▶ [Directions for this task] The reply should hold only the lines below beginning at the one with "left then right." and ending at the one with "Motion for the", copied exactly, with every picture left out.

▶ [Material provided]
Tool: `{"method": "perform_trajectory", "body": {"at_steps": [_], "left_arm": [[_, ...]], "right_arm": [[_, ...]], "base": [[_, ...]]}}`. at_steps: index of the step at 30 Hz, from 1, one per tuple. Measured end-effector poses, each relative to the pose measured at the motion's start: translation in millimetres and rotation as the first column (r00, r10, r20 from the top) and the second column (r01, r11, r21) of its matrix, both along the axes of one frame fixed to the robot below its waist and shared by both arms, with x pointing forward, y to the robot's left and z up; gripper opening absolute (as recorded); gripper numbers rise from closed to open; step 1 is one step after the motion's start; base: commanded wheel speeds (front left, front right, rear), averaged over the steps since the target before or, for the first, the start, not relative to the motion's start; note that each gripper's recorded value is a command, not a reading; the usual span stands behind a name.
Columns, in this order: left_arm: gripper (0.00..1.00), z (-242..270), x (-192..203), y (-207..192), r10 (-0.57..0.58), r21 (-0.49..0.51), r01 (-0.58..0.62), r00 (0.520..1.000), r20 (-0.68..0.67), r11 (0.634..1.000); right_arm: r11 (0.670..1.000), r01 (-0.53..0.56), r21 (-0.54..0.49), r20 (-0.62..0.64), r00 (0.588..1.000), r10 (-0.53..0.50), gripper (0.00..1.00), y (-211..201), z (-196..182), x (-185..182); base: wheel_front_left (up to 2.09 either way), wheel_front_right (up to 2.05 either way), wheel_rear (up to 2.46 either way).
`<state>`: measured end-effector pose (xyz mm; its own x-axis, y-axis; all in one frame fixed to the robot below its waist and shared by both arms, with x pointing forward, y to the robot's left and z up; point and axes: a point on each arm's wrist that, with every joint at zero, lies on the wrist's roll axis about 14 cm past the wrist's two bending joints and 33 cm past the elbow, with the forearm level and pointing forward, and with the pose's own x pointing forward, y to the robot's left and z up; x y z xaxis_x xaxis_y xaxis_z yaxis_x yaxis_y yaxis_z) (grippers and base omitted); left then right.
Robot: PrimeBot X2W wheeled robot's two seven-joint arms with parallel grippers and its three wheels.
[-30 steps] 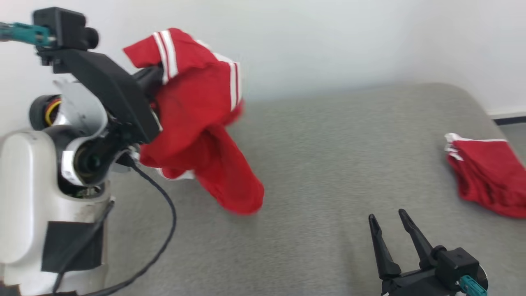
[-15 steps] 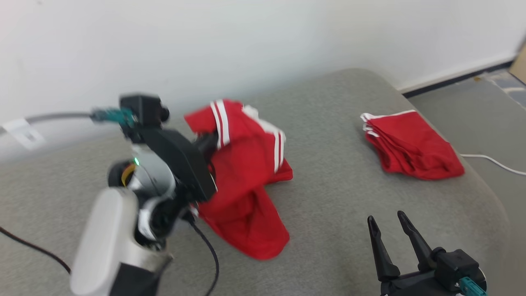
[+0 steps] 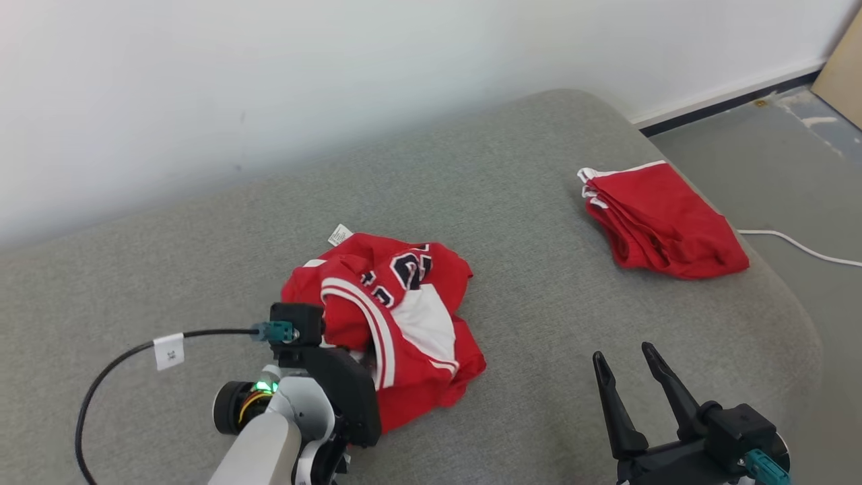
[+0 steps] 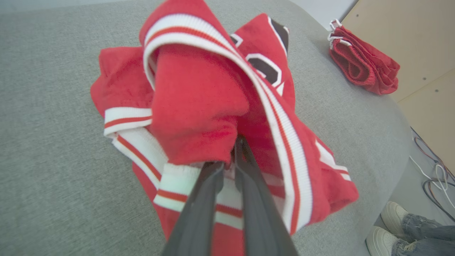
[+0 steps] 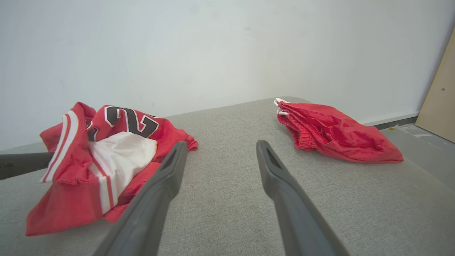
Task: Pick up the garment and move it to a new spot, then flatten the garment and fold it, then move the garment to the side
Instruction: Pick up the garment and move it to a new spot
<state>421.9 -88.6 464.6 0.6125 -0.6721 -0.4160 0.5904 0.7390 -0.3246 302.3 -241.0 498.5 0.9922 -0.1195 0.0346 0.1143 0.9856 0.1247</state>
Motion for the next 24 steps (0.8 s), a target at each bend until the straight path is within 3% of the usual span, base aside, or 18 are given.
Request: {"method": "perform_trajectory", "body": {"at_steps": [4, 11, 15, 19, 24], "left_arm": [[1.00, 0, 2, 11, 0.032, -0.020, -0.032, 0.999, 0.036, 0.999], [1.00, 27, 10, 53, 0.224, -0.187, -0.194, 0.963, 0.153, 0.963], [1.00, 31, 5, 91, 0.352, -0.231, -0.301, 0.908, 0.228, 0.925], [1.00, 40, -4, 132, 0.446, -0.252, -0.375, 0.823, 0.351, 0.892], [1.00, 38, -21, 179, 0.521, -0.225, -0.471, 0.744, 0.418, 0.853]], "right_arm": [[1.000, -0.027, -0.005, -0.003, 1.000, 0.027, 1.00, 5, 0, 5], [0.998, -0.067, -0.006, -0.008, 0.998, 0.067, 1.00, 15, -1, 10], [0.995, -0.096, -0.006, -0.009, 0.995, 0.096, 1.00, 21, -2, 13], [0.991, -0.135, -0.010, 0.001, 0.991, 0.135, 1.00, 32, 3, 21], [0.985, -0.174, -0.020, 0.012, 0.985, 0.174, 1.00, 41, 7, 30]], "base": [[0.00, 0.00, 0.00], [0.00, 0.00, 0.00], [0.00, 0.00, 0.00], [0.00, 0.00, 0.00], [0.00, 0.00, 0.00]]}}
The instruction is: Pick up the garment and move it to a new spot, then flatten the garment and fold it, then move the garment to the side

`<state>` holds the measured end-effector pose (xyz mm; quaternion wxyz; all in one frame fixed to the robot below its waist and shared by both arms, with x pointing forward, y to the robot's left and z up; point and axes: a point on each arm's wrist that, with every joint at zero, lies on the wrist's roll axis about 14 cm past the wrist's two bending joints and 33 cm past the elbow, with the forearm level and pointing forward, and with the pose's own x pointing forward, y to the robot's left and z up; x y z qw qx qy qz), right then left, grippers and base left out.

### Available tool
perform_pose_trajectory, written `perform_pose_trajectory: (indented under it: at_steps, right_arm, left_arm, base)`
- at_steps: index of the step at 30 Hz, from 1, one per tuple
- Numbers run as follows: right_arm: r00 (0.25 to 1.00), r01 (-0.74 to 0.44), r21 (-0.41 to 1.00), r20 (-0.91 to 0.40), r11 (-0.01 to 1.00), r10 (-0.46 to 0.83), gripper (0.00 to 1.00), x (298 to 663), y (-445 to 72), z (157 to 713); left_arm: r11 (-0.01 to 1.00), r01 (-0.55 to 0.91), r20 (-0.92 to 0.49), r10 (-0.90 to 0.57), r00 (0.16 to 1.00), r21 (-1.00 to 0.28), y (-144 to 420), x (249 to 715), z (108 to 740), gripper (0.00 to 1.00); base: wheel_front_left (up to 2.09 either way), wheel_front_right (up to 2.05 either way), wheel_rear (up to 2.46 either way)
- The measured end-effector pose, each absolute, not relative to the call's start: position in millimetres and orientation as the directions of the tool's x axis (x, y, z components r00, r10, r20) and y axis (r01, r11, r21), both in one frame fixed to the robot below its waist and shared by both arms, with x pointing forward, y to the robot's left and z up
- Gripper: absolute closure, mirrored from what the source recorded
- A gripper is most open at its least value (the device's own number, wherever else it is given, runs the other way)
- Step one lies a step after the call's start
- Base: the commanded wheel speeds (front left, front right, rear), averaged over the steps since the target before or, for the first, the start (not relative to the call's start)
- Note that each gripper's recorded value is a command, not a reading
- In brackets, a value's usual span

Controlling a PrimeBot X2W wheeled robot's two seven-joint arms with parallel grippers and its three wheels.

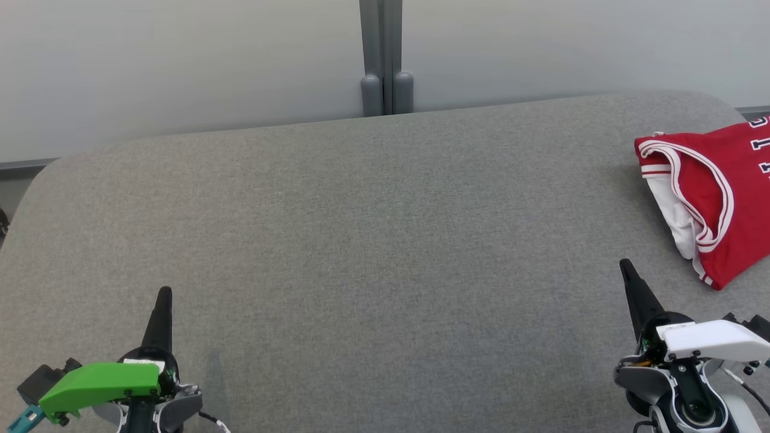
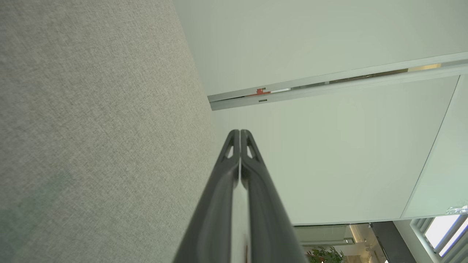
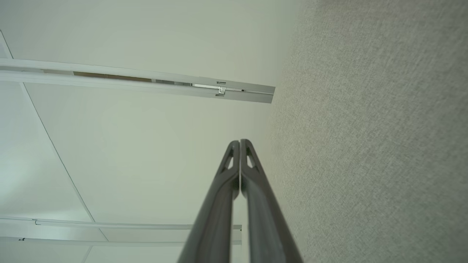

▶ [Response to the task]
`<state>`: measured end-effector pose (xyz mm; its own x-axis, y-axis; all in one frame fixed to the robot below its waist and shared by both arms, with x pointing forward, y to the robot's left and z up; point and axes: a point on each arm's wrist that, with every joint at zero, lies on the wrist's roll axis about 14 cm past the wrist's two bending joints and 33 cm past the elbow, with the forearm level and pointing forward, and with the pose's own x pointing forward, y to the robot's left and z up; x y z xaxis_x xaxis_y xaxis_z yaxis_x yaxis_y yaxis_z) (grippers and base omitted); left then right.
Robot: PrimeBot X2W wheeled robot's two seven-joint arms with parallel grippers and its three wheels.
[-30 steps] 
[-15 steps] 
[+0 steps] 
[+0 steps] 
[+0 steps] 
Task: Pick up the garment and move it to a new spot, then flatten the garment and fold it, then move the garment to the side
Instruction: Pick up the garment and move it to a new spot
<state>421.9 -88.6 464.6 0.6125 -0.6721 -0.4160 0.5904 0.7390 -0.3246 302.3 -241.0 498.5 0.9922 -0.1195 0.0346 0.1143 0.9856 0.1247</state>
Motion for the next 24 steps (0.8 s), a target at each bend until the straight path is within 3% of the usual span, base aside, or 18 are given.

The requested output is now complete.